◆ PROBLEM DETAILS ◆
Would you please output, word for word, the span of the listing below that opens on the line containing "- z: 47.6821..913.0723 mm" and closes on the line containing "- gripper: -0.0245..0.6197"? Include both ends and nothing more.

◆ AVAILABLE DATA ◆
*** Begin section ***

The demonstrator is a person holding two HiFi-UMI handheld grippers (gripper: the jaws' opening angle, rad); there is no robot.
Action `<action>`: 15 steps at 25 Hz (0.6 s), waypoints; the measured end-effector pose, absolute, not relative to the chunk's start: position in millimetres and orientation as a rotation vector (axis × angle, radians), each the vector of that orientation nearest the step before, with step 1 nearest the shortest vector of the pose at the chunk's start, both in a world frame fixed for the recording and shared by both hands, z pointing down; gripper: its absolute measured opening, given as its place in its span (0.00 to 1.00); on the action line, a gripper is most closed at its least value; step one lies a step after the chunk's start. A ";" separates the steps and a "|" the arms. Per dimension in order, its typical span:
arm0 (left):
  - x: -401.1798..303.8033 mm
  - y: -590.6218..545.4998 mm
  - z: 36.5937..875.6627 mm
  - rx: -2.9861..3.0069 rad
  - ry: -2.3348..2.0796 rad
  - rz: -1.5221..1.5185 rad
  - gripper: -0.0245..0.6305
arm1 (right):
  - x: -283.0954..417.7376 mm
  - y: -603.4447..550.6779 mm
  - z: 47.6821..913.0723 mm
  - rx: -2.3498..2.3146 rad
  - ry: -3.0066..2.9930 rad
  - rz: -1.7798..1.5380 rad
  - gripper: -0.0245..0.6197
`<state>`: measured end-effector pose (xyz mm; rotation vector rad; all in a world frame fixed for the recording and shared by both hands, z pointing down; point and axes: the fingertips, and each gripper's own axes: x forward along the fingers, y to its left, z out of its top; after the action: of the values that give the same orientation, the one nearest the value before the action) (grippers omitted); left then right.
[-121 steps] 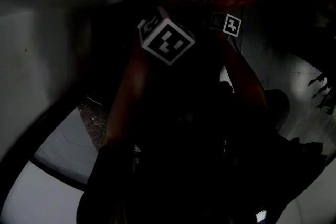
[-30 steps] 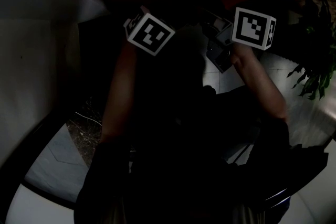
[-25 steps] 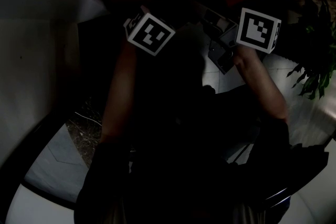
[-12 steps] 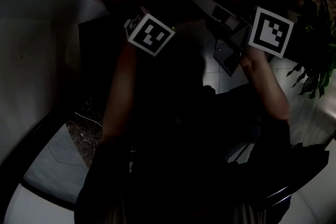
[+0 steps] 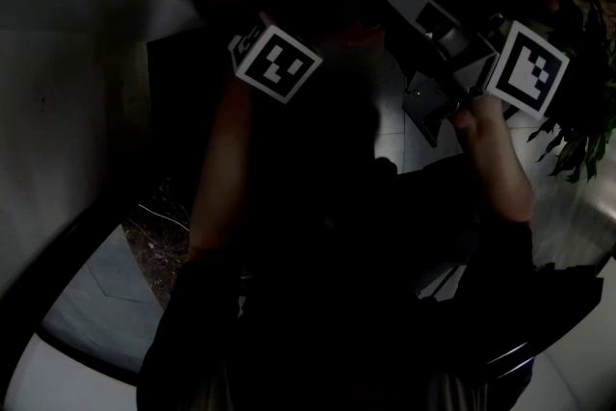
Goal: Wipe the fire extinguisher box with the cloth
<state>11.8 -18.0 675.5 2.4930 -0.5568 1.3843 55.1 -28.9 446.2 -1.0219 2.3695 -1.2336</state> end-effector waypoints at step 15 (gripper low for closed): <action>-52.0 -34.2 689.8 2.301 -0.615 1.478 0.04 | 20.6 -23.3 524.6 -0.910 2.303 -1.423 0.23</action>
<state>-52.0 -34.2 689.8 2.3008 -0.6147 1.4775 20.6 -23.3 524.6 -0.9099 2.3028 -1.4228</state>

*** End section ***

◆ COMPLETED TASK ◆
  - z: 47.6821..913.0723 mm
  - rx: -2.3498..2.3146 rad
  - ry: -3.0066..2.9930 rad
  - rz: -1.7798..1.5380 rad
  - gripper: -0.0245..0.6197

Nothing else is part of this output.